霊界側が結界を解いてしまったのである。(勿論、魔界と和睦し、次回トーナメントが開催される三年間だけと言う条件付きで)
彼の目論見に反し、魔界の妖怪は強い者ほど穏やかな気性の持ち主で、「邪悪な妖怪」はほとんどいなかったのである。
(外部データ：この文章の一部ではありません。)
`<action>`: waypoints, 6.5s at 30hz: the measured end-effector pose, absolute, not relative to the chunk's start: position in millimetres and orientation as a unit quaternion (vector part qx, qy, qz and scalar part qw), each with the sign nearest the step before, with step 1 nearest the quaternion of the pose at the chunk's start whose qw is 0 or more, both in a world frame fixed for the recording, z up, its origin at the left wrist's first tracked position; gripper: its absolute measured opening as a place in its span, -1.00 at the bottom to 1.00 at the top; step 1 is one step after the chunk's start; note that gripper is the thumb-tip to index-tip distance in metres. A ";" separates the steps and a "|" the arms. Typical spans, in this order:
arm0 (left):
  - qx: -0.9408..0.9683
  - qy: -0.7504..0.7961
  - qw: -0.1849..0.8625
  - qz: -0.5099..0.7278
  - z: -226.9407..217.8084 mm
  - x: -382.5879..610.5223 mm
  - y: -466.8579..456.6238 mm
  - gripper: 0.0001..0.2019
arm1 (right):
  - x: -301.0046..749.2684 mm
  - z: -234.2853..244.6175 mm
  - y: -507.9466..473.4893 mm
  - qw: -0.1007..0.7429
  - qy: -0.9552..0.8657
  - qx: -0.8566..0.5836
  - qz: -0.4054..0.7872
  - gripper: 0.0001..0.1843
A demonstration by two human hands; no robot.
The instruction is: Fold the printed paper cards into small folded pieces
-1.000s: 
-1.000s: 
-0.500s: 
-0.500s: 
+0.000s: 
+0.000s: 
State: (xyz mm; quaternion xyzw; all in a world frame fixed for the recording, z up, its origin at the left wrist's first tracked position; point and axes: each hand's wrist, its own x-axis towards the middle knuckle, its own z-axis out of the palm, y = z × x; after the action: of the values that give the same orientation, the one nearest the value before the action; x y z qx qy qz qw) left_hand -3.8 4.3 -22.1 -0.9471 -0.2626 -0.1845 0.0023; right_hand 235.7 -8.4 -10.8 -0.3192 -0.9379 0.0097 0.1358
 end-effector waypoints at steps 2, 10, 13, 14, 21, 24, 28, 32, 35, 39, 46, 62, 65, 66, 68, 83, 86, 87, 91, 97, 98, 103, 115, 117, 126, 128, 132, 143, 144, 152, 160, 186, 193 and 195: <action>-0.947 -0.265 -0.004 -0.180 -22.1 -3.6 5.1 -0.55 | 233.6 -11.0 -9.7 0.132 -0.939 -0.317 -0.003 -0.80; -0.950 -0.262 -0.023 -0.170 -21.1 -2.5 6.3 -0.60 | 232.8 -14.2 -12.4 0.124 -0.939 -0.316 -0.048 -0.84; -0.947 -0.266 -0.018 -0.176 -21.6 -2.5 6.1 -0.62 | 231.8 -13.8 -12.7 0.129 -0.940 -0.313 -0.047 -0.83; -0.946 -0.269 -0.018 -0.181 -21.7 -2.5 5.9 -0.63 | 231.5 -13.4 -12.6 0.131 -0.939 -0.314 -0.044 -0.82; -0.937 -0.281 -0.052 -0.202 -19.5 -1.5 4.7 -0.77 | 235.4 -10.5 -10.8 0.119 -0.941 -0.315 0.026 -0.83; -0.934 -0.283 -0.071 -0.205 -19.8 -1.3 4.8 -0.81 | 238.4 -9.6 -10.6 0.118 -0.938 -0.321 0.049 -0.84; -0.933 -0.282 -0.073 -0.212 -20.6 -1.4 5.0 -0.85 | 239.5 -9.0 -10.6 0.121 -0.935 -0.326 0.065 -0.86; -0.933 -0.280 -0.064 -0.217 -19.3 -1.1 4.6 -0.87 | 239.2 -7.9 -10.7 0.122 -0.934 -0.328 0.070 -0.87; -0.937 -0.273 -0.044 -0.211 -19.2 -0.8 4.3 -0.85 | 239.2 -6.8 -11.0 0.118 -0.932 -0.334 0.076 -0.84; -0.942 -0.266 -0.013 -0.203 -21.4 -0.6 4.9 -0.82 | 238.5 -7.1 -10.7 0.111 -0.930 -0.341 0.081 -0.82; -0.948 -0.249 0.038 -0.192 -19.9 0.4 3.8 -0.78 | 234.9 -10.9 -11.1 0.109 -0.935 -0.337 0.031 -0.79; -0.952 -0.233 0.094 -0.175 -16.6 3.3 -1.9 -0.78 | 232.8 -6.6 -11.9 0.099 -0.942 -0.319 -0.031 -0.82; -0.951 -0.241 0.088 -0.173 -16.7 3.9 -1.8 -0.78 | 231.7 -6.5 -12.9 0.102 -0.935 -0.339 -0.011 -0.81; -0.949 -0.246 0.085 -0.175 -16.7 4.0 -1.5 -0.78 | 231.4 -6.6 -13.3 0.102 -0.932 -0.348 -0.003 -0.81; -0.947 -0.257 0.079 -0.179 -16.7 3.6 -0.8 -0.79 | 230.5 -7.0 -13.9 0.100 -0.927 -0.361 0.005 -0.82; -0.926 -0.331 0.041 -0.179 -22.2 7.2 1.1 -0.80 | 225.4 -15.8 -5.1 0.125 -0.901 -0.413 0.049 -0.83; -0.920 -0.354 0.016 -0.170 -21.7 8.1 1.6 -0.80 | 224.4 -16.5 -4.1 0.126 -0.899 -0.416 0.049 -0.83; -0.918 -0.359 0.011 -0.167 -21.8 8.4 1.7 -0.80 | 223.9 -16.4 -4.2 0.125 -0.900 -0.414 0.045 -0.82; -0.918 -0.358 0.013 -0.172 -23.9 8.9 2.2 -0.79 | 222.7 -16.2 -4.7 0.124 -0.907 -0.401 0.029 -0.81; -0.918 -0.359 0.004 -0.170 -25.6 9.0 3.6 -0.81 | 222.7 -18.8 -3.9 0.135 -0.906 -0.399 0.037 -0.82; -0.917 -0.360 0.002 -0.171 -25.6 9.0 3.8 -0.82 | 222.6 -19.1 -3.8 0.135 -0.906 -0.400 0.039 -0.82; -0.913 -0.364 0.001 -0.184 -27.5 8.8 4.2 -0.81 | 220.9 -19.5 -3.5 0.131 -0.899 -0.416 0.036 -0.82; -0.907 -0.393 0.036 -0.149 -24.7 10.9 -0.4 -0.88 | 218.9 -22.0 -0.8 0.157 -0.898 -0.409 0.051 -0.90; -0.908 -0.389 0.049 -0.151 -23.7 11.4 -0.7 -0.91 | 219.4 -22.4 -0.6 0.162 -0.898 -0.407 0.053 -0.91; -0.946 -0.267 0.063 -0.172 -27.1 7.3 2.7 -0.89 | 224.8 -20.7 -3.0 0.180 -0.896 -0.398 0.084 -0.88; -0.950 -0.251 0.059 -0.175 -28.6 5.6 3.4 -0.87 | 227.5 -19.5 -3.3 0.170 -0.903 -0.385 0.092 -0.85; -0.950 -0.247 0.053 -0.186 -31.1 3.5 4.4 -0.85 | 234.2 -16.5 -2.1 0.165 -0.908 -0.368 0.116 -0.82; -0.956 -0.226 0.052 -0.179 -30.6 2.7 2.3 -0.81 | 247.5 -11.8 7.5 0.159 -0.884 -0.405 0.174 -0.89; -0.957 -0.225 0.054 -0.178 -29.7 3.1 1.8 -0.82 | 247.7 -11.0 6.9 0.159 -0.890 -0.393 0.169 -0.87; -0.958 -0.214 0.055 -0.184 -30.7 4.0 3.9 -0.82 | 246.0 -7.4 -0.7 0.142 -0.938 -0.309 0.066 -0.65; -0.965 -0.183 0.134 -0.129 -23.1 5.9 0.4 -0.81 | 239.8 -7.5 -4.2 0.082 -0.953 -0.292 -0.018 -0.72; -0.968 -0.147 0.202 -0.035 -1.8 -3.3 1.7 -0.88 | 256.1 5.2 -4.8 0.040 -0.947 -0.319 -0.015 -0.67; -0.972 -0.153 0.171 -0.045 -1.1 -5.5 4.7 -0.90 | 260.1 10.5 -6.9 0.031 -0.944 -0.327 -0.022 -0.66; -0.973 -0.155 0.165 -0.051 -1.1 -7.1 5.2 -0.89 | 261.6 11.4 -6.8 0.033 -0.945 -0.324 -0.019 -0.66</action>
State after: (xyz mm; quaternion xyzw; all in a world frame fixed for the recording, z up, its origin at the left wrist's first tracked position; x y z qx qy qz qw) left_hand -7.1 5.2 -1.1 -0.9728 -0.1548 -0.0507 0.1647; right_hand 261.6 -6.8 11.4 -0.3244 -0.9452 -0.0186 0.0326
(特に往年の雷禅とその旧友達が顕著であり、現状の魔界を好んでいた軀も“食糧”問題における主張では人間界側への配慮とも取れる発言をしていた他、野心家の黄泉も当初は三界の支配を目論んでいたが、トーナメントを通じて改心している)
多少皮肉な形ではあったが、彼の「(ある意味で)混沌とした面白い世界」と言う夢の通りになったとも言えるのかもしれない。
余談
戸愚呂(弟)が80%や100%の力を出していた時、周りの妖怪達がその強烈な妖気を浴び消滅したり魂を吸い取られていた中、左京は生身の人間でありながら一切影響を受けていなかった。
この事から彼自身も(自分を守れる結界を張れるぐらいの)霊能力を持っていた、または商売柄何らかの呪符や霊具を用いて妖気を防いでいたと推測される。
ちなみに中学時代の蔵馬の同級生に、常人よりも霊力の強い喜多嶋麻弥という人物がいたが、彼女には「元々持っていた霊能力が、強い妖怪(=蔵馬)と接してきた事で増大した」という事例があるため、
戸愚呂兄弟を始めとした多くの妖怪と接してきた左京も、このようなケースで戸愚呂(弟)の放つ妖気に耐えられるだけの霊能力を獲得していたとも考えられる。
なお、「前回の暗黒武術会は50年前に開催された」という誤解が連載当時だけでなく現在でも見られるが、上述の左京の発言からそれが誤りであることが分かる(前回も戸愚呂チームのオーナーとして参加し莫大な優勝賞金を手にしたこと、戸愚呂との付き合いが数年程度と語っていることから、前大会は数年前に開催された)。